Closed lilei1 closed 3 years ago
Hi lilei,
many thanks for contacting me. Have you checked the xml files for completeness? It seems that the java program, which parses the xml output and creates the PS map, cannot detect the correct sequence id of the BLAST hit. This information is stored in the xml file under the tag
XP_003198386.1 | [Danio rerio] | [Eukaryota; Opisthokonta; Metazoa; Eumetazoa; Bilateria; Deuterostomia; Chordata; Craniata; Vertebrata; Gnathostomata; Teleostomi; Euteleostomi; Actinopterygii; Actinopteri; Neopterygii; Teleostei; Elopocephala; Clupeocephala; Otocephala; Ostariophysi; Otophysi; Cypriniphysi; Cypriniformes; Cyprinoidea; Cyprinidae; Danio]
Hi Alex,
Thank you so much for your reply.
My tag
<Hit_def>PUZ50567.1 | [Panicum hallii var. hallii] | [cellular organisms; Eukaryota; Viridiplantae; Streptophyta; Streptophytina; Embryophyta; Tracheophyta; Euphylloph
yta; Spermatophyta; Magnoliopsida; Mesangiospermae; Liliopsida; Petrosaviidae; commelinids; Poales; Poaceae; PACMAD clade; Panicoideae; Panicodae; Paniceae; Panicinae; P
anicum; Panicum sect.
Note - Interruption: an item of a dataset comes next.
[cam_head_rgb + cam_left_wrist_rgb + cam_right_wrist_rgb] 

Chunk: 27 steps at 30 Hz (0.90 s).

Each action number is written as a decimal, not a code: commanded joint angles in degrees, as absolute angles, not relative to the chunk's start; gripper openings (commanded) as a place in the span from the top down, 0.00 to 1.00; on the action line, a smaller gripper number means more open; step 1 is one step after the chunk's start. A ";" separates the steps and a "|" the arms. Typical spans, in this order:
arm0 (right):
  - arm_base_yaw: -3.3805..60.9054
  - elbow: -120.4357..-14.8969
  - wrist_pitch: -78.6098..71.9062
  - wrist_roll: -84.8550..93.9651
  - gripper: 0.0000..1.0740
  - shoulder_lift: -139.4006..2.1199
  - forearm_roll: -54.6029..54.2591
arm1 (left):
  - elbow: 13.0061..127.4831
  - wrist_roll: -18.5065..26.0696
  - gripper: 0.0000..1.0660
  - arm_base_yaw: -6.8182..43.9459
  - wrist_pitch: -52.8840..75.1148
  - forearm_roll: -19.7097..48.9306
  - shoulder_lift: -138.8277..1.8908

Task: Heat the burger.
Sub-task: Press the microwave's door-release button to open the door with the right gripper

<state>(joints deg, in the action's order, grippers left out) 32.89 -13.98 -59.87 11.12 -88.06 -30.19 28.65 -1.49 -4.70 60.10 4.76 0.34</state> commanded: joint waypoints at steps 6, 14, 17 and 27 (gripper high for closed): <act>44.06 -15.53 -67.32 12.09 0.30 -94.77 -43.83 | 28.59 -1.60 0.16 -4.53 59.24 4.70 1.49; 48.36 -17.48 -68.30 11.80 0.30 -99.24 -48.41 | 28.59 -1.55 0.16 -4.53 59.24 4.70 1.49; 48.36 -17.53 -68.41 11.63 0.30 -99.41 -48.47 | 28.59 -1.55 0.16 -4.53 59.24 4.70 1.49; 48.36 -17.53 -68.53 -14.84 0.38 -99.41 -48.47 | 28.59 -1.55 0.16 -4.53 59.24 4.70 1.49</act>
Panicum; Panicum hallii;]</Hit_def>
Is that because I included "cellular organisms" and the last ";"?
Thanks. Li
Hello again, I've revised my code to adapt the header strictly as you required (excluded "cellular organisms" and the last ";"), but still got the same error:
perl createPSmap.pl --organism /global/cscratch1/sd/llei2019/B_syl_pro/query_fasta/query_test.fasta --database /global/cscratch1/sd/llei2019/ncbi_NR_databases/rehead_nr_20201202.fa --prefix BS_BlastAll_PS_map --seqOffset 50 --evalue 1e-5 --threads 60 --blastPlus
Exception in thread "main" java.lang.reflect.InvocationTargetException
at sun.reflect.NativeMethodAccessorImpl.invoke0(Native Method)
at sun.reflect.NativeMethodAccessorImpl.invoke(NativeMethodAccessorImpl.java:57)
at sun.reflect.DelegatingMethodAccessorImpl.invoke(DelegatingMethodAccessorImpl.java:43)
at java.lang.reflect.Method.invoke(Method.java:606)
at org.eclipse.jdt.internal.jarinjarloader.JarRsrcLoader.main(JarRsrcLoader.java:58)
Caused by: java.lang.ArrayIndexOutOfBoundsException: 1
at xmlParser.SeqIdentifier.convertHeadertoSeqIdentifier(SeqIdentifier.java:84)
at xmlParser.ParseXMLtoPS.createPSmap(ParseXMLtoPS.java:125)
at xmlParser.ParseXMLtoPS.<init>(ParseXMLtoPS.java:38)
at xmlParser.CreatePSmap.main(CreatePSmap.java:95)
... 5 more
Removing BS_BlastAll_PS_map_query_test_1_50.xml after compressing to BS_BlastAll_PS_map_query_test_1_50.xml.tbz
By the way, my tag
<Hit_def>XP_037467667.1 | [Triticum dicoccoides] | [Eukaryota; Viridiplantae; Streptophyta; Streptophytina; Embryophyta; Tracheophyta; Euphyllophyta; Spermatophyta; Magnoliopsida; Mesangiospermae; Liliopsida; Petrosaviidae; commelinids; Poales; Poaceae; BOP clade; Pooideae; Triticodae; Triticeae; Triticinae; Triticum]</Hit_def>
Do you have any suggestions? Thanks. Best, Li
Hi Li, based on your provided tag, I cannot reproduce the error. I've added some lines to the code to track the line in your xml files which may be causing the exceptions. If you could try running the updated ParseXMLtoPS.jar on one xml file and post the new error message, we may find the problem.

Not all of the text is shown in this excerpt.